Am Sonntag, kurz nach Mitternacht, ereignete sich auf der Bundesstraße 4 bei Neustadt bei Coburg im Landkreis Lichtenfels ein spektakulärer Verkehrsunfall.  Ein 30-jähriger Neustadter war mit einem Opel Astra von Neustadt in Richtung Rödental unterwegs. Kurz nach der Auffahrt Haarbrücken kam er mit seinem Pkw in einer leichten Linkskurve nach rechts von der Fahrbahn ab, fuhr mit der linken Fahrzeugseite auf die dortige Schutzplanke und schlitterte darauf rund 50 Meter entlang. Das Fahrzeug kam dann, nachdem es noch eine Absperrschranke und ein Verkehrszeichen ramponierte, rechts neben der Fahrbahn zum Stehen.  Beim Eintreffen der Streife war der Unfallverursacher nicht mehr vor Ort.
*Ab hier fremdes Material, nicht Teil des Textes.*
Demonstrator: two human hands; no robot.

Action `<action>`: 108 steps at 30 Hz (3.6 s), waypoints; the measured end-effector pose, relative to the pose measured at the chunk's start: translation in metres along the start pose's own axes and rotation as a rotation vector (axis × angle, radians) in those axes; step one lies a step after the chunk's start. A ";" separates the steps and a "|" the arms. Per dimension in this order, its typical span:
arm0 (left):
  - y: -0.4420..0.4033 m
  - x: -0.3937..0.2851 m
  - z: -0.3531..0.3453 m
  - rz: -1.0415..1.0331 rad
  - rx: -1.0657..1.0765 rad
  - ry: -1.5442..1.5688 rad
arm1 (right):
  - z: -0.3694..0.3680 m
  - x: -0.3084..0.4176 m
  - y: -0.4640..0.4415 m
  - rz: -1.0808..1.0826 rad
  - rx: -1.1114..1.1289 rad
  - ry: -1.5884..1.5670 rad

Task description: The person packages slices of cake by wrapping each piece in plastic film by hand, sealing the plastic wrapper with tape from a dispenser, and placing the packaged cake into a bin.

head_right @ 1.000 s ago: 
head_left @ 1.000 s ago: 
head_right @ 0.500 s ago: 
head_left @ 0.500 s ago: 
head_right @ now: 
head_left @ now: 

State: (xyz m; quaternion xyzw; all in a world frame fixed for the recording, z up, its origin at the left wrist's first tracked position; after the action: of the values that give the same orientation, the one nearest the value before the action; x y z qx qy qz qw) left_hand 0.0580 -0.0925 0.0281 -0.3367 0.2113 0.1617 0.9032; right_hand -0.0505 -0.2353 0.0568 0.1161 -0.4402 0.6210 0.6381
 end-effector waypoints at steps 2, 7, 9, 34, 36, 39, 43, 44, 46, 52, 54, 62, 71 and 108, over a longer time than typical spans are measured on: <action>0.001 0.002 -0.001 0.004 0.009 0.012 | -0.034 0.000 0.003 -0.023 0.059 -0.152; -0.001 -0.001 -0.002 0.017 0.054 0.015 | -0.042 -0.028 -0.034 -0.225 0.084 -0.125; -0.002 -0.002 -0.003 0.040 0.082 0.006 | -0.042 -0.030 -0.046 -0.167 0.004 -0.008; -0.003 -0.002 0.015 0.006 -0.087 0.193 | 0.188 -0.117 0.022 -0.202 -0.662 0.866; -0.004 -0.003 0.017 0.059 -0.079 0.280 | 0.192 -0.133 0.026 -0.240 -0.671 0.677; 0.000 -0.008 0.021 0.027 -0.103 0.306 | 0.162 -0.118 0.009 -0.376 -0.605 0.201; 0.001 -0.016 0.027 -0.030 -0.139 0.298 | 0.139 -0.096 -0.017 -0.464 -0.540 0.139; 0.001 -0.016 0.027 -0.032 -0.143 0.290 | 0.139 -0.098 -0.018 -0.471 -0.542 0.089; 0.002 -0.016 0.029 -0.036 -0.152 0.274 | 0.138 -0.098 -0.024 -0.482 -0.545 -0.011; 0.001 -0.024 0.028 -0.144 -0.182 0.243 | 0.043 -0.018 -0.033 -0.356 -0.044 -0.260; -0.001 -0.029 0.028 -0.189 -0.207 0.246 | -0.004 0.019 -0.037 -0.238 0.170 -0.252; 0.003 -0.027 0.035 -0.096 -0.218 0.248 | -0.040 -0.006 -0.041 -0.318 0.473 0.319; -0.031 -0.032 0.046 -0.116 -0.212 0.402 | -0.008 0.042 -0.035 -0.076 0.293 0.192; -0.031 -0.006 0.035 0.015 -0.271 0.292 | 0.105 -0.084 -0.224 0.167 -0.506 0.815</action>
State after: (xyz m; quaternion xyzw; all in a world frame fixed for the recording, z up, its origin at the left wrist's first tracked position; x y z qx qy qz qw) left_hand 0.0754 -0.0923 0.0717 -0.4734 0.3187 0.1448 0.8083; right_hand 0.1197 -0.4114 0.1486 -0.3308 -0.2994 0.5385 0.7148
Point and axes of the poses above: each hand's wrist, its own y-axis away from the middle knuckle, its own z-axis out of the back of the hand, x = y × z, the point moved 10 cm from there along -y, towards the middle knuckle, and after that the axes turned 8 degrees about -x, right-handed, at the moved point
Da die Möglichkeit nicht auszuschließen war, dass er verletzt in den angrenzenden Wald gelaufen sein könnte, wurden Suchmaßnahmen eingeleitet, die jedoch zunächst erfolglos verliefen.

Eine halbe Stunde nach dem Unfall erhielt die Dienststelle die Mitteilung, dass der Fahrer des Opel Astra blutend in Richtung Rödental gelaufen war. Eineinhalb Stunden nach dem Unfall konnte der Mann in Rödental angetroffen werden. Bei der Befragung stellte sich heraus, dass er erheblich unter Alkoholeinfluss stand. Ein Alkotest ergab den beachtlichen Wert von 1,7 Promille. Eine Blutentnahme und die Sicherstellung des Führerscheines waren die Folge. Aufgrund seiner Verletzung wurde der Mann zur stationären Behandlung ins Klinikum Coburg gebracht. Am Pkw und den Verkehrseinrichtungen entstand ein Gesamtschaden von etwa 9.000 Euro.